As deep as a puddle after a hard rain

The End of an Era

Back in the mid-2000s, a favorite nerd hobby of mine (and quite a few other folks, really) was to gobble up domain names. They were cheap enough that it was possible and you just didn’t want some fantastically awesome domain to not be available once you came up with an idea for a site or product or whatever. Hell, sometimes you didn’t even have to have plans for it, even maybe someday plans, it was just fun, funny. Like I said, nerds. Eh.

I settled on lunanina as being my digital home pretty early on and at this point, even though I don’t make use of the domain in any meaningful way, after 23 years, I can’t imagine not having it. Other domains, though, have come and gone, some with very little after thought. Others with a little bit of regret. I’m living in that regret space right now.

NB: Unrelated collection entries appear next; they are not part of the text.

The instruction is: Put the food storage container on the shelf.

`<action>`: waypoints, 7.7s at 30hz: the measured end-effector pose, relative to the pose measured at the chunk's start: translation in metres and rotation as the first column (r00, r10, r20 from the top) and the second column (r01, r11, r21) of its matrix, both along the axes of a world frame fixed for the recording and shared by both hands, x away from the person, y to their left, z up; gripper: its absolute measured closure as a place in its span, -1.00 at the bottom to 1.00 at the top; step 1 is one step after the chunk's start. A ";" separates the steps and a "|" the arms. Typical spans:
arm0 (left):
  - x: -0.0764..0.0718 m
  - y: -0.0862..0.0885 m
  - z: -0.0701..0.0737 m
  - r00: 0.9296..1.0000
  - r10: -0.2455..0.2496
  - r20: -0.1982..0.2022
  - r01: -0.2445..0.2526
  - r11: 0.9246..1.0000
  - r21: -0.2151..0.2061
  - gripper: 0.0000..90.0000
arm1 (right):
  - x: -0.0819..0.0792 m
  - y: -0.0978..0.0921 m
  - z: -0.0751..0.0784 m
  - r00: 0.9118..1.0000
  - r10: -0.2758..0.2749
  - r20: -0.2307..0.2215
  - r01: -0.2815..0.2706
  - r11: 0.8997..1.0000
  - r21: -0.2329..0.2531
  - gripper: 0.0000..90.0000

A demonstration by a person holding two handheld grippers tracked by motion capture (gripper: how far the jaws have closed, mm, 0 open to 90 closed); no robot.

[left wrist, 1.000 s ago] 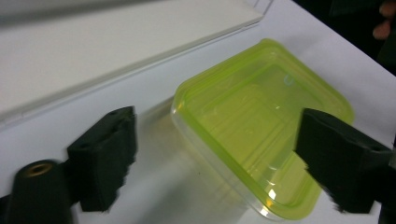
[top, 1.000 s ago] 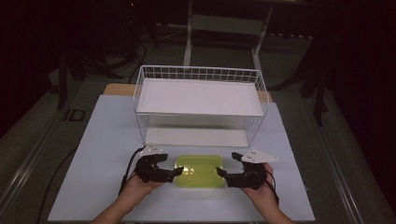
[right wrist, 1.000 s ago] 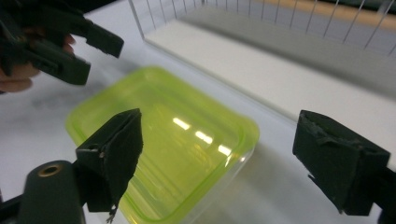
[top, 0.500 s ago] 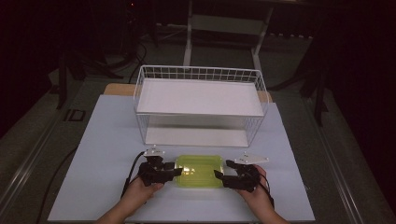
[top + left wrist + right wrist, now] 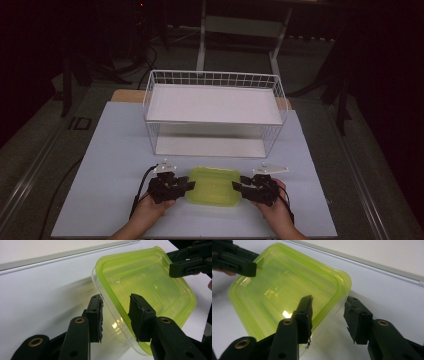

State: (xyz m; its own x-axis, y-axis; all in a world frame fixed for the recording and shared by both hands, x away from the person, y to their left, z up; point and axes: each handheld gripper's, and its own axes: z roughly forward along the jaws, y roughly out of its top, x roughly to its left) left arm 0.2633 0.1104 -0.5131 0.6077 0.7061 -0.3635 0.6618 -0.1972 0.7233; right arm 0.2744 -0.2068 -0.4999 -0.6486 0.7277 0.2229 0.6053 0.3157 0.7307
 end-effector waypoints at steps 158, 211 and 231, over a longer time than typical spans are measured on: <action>0.017 0.017 0.023 0.978 0.098 0.183 -0.085 0.993 -0.079 -0.98 | 0.041 0.050 0.010 0.987 -0.075 0.143 0.080 0.996 -0.030 1.00; -0.009 0.017 0.010 0.969 0.059 0.240 -0.042 0.996 -0.076 -0.97 | 0.118 0.088 -0.015 0.968 -0.198 0.154 0.199 0.980 0.009 0.99; -0.010 0.014 0.013 0.965 0.058 0.256 -0.040 0.996 -0.074 -0.97 | 0.086 0.086 0.005 0.968 -0.131 0.216 0.127 0.991 0.032 0.63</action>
State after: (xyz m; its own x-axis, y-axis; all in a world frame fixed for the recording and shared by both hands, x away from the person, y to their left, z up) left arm 0.2529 0.1245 -0.5006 0.6522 0.7168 -0.2467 0.4585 -0.1139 0.8814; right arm 0.3600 -0.1205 -0.4951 -0.5837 0.8057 0.1006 0.4665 0.2313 0.8538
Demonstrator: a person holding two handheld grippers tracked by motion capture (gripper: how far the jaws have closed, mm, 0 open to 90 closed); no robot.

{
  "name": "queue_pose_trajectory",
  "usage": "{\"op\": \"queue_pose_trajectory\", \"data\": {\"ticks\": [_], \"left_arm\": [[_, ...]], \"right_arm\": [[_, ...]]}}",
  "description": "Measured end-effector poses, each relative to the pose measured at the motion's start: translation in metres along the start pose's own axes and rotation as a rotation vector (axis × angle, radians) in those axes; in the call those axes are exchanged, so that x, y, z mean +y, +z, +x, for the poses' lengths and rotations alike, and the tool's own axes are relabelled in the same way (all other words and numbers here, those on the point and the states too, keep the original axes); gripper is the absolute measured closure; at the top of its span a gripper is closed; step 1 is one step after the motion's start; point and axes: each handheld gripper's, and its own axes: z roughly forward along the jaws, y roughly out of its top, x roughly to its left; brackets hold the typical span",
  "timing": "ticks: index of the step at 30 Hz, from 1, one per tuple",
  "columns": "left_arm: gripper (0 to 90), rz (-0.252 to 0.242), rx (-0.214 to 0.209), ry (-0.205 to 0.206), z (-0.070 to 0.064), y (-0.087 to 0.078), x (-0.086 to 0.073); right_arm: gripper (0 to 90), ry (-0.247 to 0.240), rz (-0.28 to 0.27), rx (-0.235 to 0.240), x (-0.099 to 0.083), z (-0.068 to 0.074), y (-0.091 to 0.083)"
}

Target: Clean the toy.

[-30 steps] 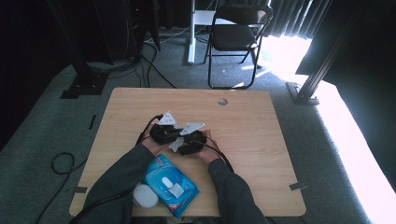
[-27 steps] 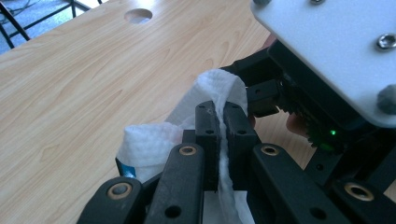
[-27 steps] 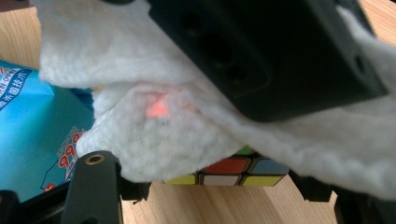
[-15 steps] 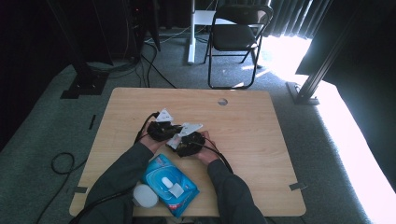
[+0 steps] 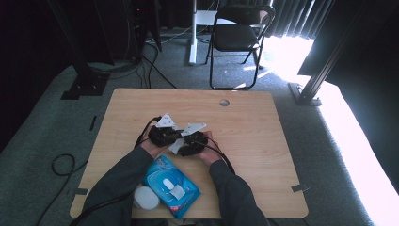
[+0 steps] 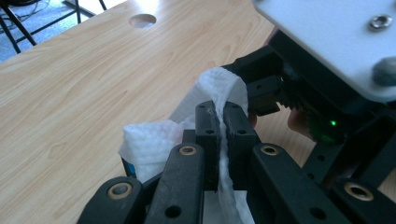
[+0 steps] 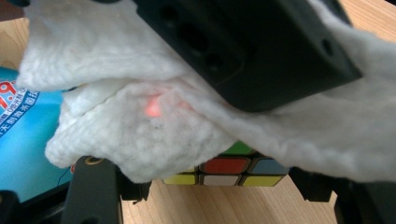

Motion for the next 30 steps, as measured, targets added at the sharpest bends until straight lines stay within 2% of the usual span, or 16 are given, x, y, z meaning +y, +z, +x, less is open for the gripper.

I let patricia-elizabeth expire last month. I moved the blog to that ages ago, once more of my “real-life” people had discovered the blog. It wasn’t that the blog was ever that revealing and given that it was public, I certainly wasn’t shy about people reading my thoughts. But it felt different, having strangers that I probably would never interact with read about my childhood and people who I had to sit across from at meetings knowing stuff that I hadn’t already decided to share with them. I think that’s the kind of thing that folks who choose to share online would understand and would confuse others who think all the social networking thing is just a waste of time.

Regardless, in trying to be more fiscally responsible, I looked at the annual cost of the domains I still had and while it wasn’t breaking the bank, it was enough to make me thing, hmm, that’s just silly. So I let 3 domains expire. I was sure that was the right thing to do. It’s still the right thing to do. But that doesn’t mean I’m not feeling pangs about the namesake domain being gone. I’m a creature of habit and I like my routines so maybe I can attribute the feelings to that. Or perhaps letting that go means accepting that the period of my life which encompassed the use of that particular domain is long behind me. I don’t know.

I do know that I just looked to see if the domain was available and it is, but through an auction. Which immediately had me thinking, well, no, I don’t miss it that much. It’s nice that the idea of having to spend even more money on it brought along a little clarity. Hey, we take our “wins” aka marginal emotional growth however we can get them around here.